Data for this task Start Marker
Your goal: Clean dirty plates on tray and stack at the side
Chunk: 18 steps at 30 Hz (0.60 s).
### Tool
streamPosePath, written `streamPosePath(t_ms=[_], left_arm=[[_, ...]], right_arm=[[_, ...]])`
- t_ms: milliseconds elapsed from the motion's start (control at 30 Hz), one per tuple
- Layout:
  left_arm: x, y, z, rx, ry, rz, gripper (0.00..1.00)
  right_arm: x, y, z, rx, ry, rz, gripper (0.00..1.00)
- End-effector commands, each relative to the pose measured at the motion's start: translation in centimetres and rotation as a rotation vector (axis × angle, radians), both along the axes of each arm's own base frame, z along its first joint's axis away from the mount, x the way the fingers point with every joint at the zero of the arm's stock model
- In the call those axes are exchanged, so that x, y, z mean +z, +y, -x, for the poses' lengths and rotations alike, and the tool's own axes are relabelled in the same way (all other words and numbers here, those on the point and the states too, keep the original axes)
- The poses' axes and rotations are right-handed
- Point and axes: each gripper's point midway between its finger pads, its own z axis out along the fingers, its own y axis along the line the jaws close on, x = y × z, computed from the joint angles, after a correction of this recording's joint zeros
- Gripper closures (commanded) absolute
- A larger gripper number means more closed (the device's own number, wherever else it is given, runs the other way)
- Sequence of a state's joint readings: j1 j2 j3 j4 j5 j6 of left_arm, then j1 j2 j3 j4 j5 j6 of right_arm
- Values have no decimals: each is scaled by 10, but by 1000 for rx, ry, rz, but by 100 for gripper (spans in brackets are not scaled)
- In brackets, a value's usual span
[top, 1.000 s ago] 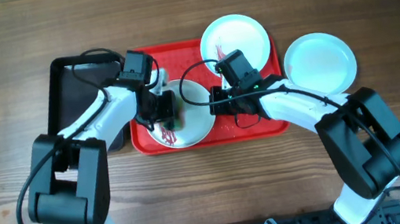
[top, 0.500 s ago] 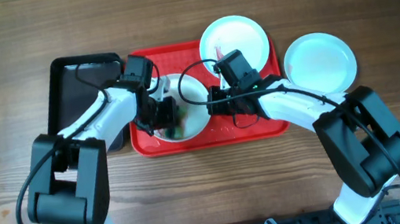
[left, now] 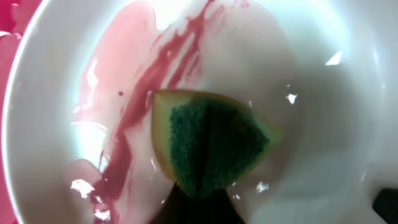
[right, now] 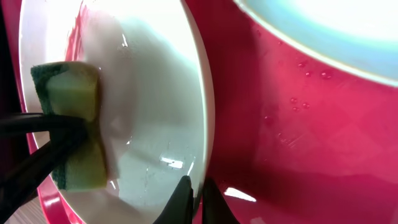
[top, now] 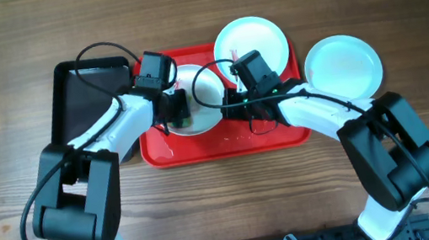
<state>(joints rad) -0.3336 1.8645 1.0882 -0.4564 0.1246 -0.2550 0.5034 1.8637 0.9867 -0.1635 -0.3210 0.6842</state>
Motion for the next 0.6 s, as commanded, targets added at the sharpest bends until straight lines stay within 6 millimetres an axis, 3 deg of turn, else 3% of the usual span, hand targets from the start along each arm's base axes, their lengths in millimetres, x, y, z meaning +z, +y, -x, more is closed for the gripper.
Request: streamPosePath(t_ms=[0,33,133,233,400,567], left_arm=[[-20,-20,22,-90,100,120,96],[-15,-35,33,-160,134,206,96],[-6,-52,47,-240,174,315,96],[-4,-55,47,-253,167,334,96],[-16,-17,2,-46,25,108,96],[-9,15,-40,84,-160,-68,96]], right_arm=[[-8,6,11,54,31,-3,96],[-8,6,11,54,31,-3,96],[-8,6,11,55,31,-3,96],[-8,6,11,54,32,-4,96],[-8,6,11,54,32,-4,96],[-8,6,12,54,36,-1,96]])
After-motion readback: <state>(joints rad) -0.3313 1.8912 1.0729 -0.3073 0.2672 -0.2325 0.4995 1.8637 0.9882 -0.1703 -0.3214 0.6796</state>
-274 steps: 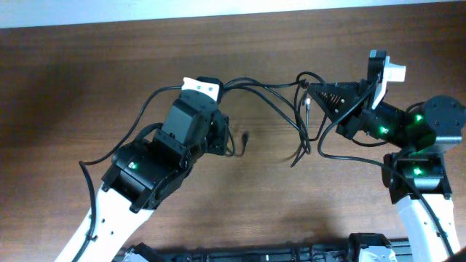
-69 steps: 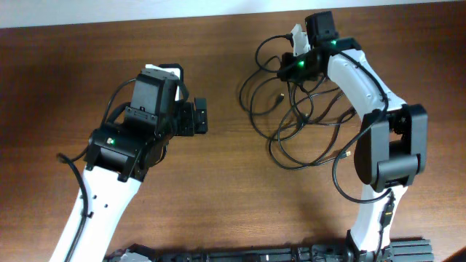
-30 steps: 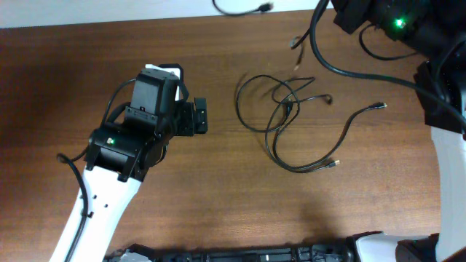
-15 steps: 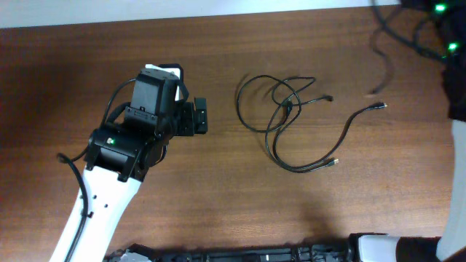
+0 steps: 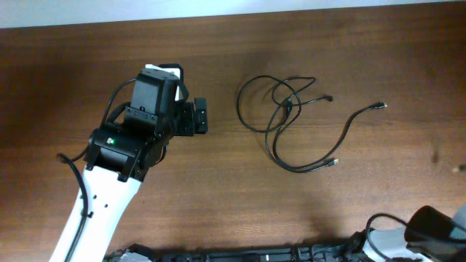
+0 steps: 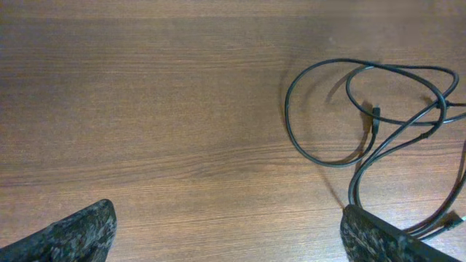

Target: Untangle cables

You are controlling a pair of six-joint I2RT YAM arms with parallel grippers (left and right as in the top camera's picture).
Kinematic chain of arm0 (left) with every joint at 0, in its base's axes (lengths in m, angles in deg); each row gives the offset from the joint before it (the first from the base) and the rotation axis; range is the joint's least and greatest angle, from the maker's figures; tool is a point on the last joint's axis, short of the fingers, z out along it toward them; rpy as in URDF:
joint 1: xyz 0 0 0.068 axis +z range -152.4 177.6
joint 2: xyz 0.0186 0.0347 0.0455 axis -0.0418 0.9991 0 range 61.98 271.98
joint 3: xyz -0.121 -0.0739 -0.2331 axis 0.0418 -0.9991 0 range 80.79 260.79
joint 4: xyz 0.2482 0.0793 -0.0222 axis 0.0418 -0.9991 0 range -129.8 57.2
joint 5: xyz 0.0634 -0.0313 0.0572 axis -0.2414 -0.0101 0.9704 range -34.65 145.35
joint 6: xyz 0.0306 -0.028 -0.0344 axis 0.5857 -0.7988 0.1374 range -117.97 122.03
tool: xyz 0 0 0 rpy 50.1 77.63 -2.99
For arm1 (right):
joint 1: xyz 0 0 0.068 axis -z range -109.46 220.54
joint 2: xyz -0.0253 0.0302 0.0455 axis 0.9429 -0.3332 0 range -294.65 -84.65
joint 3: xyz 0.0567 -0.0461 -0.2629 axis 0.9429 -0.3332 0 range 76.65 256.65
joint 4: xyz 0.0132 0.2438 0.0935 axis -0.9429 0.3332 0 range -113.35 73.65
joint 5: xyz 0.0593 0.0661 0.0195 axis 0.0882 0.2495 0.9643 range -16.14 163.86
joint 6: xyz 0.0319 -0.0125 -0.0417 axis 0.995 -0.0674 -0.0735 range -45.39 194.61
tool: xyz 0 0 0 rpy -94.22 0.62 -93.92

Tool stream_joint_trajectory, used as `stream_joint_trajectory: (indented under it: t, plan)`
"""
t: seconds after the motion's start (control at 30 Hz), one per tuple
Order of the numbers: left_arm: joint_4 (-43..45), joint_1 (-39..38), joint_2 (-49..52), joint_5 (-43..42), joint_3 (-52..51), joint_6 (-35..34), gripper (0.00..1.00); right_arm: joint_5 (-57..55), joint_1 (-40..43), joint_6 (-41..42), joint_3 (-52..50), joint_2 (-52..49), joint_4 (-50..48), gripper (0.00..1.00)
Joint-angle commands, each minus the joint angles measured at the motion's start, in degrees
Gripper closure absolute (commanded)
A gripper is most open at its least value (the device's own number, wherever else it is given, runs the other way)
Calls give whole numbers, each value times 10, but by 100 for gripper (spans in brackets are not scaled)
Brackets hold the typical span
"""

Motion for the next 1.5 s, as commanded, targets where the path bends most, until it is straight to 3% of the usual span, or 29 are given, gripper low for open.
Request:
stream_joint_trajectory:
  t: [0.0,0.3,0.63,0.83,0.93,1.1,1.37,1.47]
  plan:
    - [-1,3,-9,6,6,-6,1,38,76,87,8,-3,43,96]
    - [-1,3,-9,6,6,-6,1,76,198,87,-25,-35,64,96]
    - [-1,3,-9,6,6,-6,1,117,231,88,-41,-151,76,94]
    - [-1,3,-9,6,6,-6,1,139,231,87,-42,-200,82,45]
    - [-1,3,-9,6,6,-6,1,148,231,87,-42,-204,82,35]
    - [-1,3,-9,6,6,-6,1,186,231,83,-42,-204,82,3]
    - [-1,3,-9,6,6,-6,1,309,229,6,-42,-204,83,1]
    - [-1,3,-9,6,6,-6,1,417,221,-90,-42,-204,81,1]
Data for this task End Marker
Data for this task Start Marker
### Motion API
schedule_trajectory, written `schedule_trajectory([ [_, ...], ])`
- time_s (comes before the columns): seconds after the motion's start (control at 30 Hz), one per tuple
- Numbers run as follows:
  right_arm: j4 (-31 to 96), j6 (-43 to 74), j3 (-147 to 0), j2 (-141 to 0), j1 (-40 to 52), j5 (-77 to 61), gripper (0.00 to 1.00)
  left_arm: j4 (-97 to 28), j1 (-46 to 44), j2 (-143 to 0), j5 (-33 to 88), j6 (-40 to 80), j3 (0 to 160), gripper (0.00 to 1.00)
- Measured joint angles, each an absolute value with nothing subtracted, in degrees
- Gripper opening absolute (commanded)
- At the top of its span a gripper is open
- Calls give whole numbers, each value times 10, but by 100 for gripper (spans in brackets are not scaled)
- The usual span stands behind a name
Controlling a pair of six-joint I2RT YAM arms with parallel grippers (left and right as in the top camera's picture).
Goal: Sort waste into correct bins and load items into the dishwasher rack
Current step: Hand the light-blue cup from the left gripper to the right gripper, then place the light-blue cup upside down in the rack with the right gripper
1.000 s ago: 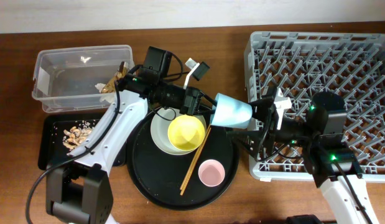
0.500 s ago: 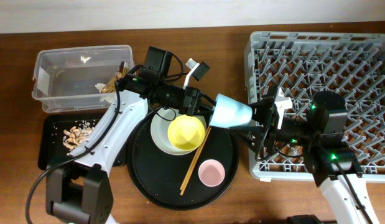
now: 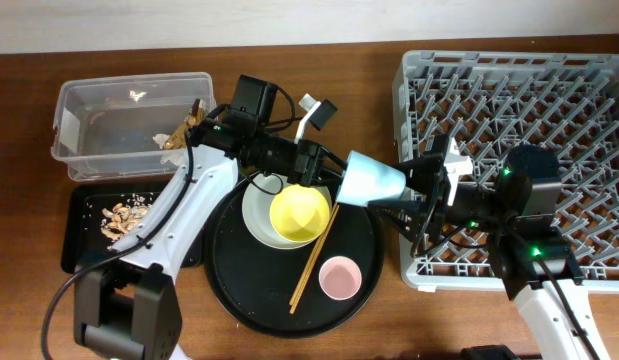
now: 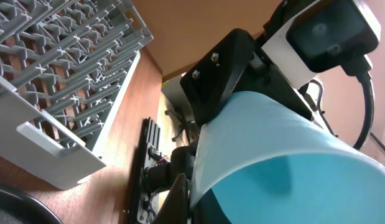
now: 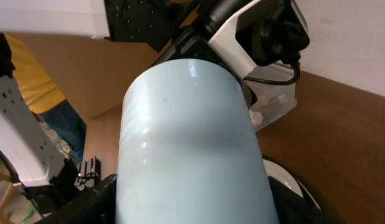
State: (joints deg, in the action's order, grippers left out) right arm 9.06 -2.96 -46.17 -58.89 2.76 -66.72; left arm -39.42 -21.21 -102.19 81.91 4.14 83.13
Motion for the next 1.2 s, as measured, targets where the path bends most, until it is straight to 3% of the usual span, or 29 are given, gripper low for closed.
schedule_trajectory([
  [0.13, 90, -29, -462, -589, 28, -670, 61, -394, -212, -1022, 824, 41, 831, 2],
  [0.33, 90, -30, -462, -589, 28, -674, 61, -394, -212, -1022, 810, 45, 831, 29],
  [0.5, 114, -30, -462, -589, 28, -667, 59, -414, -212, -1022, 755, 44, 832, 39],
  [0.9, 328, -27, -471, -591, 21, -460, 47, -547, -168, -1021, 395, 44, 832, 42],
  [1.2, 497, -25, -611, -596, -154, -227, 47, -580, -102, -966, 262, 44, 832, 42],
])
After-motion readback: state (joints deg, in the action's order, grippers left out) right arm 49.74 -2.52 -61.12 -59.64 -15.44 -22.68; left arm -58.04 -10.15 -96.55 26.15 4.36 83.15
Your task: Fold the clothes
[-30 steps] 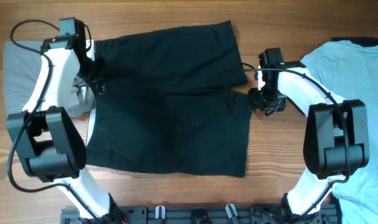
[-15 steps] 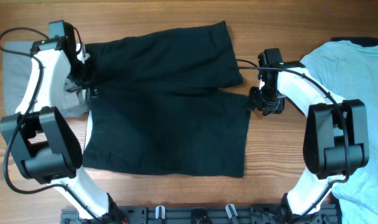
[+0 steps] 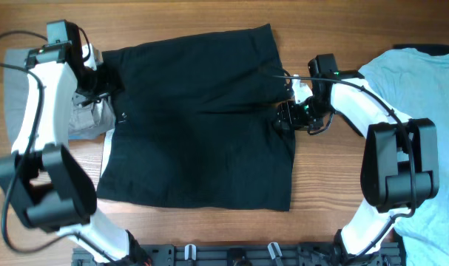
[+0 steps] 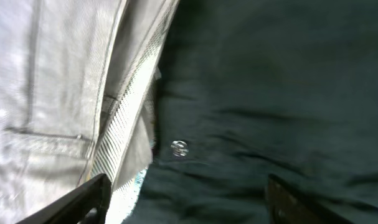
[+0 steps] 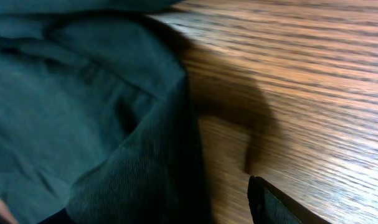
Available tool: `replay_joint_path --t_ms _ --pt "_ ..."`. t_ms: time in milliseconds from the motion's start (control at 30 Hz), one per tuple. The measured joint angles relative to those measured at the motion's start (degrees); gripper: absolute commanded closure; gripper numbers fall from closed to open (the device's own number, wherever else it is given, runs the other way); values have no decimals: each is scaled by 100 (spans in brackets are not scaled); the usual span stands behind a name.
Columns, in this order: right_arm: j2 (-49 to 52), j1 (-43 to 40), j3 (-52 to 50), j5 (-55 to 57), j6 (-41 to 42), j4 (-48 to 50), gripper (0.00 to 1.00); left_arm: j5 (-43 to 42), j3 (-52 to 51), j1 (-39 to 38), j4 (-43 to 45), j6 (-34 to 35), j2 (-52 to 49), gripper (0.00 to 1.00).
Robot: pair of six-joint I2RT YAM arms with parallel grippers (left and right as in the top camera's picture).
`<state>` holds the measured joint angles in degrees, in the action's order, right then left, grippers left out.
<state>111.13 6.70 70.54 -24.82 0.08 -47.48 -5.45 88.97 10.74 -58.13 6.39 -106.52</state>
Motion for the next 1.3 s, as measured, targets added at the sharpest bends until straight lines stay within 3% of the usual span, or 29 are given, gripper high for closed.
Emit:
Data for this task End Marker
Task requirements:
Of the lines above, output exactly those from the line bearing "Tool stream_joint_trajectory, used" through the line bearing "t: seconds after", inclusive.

The answer:
Tool stream_joint_trajectory, used as `stream_joint_trajectory: (indented under it: t, plan)`
"""
t: seconds after the motion's start (control at 30 Hz), one per tuple

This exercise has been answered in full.